# How to complete this task
I need the number of lines in the data that contain the word "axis", and nothing beyond it.

▽

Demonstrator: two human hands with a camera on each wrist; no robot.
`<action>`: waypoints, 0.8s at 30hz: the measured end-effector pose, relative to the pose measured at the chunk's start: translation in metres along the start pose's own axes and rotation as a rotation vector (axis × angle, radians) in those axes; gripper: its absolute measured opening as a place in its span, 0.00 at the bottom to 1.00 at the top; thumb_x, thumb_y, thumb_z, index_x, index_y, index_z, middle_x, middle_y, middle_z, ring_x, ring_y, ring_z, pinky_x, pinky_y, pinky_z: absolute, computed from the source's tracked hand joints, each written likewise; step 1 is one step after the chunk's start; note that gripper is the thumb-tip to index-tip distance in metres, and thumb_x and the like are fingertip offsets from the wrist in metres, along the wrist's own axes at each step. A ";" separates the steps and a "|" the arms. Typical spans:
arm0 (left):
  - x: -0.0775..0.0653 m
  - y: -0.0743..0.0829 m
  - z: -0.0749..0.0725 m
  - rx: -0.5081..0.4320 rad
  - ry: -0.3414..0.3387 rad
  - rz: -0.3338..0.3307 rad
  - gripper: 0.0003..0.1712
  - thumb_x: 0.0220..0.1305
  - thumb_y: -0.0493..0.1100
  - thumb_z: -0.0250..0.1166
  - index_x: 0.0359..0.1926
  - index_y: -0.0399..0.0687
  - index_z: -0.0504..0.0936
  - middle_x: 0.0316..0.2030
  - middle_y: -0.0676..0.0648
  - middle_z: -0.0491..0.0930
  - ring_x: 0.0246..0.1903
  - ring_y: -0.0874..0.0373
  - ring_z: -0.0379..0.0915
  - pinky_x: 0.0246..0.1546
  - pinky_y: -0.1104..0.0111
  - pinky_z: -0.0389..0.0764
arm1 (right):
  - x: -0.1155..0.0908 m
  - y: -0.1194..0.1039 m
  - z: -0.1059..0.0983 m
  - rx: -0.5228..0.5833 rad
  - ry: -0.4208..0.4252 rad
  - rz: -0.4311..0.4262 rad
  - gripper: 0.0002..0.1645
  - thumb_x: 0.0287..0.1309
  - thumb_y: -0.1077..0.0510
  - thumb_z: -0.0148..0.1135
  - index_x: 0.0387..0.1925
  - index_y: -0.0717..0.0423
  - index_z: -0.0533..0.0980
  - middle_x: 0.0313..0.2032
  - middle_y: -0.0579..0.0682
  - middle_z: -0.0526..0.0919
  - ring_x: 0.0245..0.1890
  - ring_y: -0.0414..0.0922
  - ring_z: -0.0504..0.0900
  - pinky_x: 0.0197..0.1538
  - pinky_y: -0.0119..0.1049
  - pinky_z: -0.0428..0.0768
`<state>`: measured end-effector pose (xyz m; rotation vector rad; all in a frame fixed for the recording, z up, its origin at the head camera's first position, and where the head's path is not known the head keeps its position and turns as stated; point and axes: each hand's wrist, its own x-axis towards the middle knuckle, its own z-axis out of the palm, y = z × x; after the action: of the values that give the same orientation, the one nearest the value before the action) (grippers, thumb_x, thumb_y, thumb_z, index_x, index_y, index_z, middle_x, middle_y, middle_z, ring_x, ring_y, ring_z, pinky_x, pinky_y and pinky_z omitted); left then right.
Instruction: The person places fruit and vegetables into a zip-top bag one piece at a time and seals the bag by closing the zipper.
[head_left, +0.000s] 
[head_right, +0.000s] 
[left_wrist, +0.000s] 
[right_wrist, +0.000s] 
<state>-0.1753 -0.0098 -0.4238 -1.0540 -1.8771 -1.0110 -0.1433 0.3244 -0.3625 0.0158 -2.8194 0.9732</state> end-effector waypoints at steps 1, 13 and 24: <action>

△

# Answer
2